Before starting, I made a quart of brine by dissolving 2 tablespoons of kosher salt into a quart of room-temperature spring water; I then scrubbed my cucumbers in cold water:



I do not know whether or not these are actually Kirby Cucumbers, but they were very good. I get them from a local Hutterite colony from time to time and have never been disappointed in them, whether fresh or pickled with a salt-vinegar brine, so I figured they should work very well here. The instructions state to use 10 to 12 cucumbers; but due to their size, I was able to fit 15 or 16 in the fermenting jar.

In order to help the finished pickles stay crisp, it is necessary to cut the blossom ends from them; because I am no fan of stems on my pickles, I removed both ends:



I then plunged the cucumbers into an ice bath for 20 minutes, in order to further promote a crispy end product:



While the cucumbers were taking their frigid swim, I peeled and crushed 8 garlic cloves:



The instructions say to add 8 to 12 cloves of garlic, which generally amounts to an entire head of it; in this case, all that I had left were four very small, very thin inner cloves that I chose not to use.
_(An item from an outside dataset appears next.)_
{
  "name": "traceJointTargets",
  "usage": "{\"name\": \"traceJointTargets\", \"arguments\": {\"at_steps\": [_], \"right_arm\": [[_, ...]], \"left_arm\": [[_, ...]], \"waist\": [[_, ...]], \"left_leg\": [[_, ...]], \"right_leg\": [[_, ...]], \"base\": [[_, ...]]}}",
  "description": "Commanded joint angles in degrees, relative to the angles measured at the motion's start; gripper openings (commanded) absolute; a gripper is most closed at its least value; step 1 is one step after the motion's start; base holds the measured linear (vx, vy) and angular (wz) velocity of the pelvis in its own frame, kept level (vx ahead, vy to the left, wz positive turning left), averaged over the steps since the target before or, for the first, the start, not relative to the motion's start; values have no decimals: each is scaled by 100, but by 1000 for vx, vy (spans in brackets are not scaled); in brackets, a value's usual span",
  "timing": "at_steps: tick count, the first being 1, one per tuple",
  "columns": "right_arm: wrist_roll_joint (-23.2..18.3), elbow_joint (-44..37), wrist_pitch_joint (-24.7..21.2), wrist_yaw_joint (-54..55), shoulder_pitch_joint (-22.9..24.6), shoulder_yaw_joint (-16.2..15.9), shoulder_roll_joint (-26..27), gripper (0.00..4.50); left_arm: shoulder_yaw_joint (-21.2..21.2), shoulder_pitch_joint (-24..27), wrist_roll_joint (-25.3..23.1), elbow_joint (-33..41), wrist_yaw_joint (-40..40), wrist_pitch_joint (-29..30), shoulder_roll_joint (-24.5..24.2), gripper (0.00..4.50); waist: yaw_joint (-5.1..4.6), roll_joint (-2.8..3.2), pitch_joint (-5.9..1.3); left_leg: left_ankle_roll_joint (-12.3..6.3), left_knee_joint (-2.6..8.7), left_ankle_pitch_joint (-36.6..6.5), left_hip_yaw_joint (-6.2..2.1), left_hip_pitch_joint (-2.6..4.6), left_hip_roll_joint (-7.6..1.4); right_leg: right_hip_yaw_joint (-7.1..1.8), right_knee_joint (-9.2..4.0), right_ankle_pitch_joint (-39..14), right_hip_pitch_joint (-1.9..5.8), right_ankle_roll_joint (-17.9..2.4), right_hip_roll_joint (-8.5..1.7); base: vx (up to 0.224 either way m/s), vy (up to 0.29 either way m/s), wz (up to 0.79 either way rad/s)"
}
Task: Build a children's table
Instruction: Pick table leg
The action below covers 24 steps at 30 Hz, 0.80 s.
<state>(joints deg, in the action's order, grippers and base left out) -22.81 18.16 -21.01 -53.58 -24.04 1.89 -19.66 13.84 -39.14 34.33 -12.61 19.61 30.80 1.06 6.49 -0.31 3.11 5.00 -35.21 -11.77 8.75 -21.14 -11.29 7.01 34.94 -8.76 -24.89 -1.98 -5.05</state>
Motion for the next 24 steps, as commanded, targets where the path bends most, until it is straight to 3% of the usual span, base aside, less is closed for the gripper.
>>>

When the time came, I began packing the cucumbers into the fermentation jar, beginning with a teabag, some crushed garlic and some fresh dill that I had gathered out at my parents' place just moments before:



I gathered somewhat more dill than I figured I would need, as when I tried a similar project earlier this year using sliced cucumber "chips," the dill seemed rather subtle.

The purpose of the teabag is to provide tannins that are said to help the pickles stay crisp; often, this will be supplied by oak or other leaves containing tannin, but we have none of that here, so this seemed like a sensible option. The instructions specifically state to use a bag of black tea, which comes with the Pickle Kit if you buy it; however, I provided my own, courtesy of Sir Thomas Lipton. I have never tried this or anything similar before, so we shall see if it works, and to what extent.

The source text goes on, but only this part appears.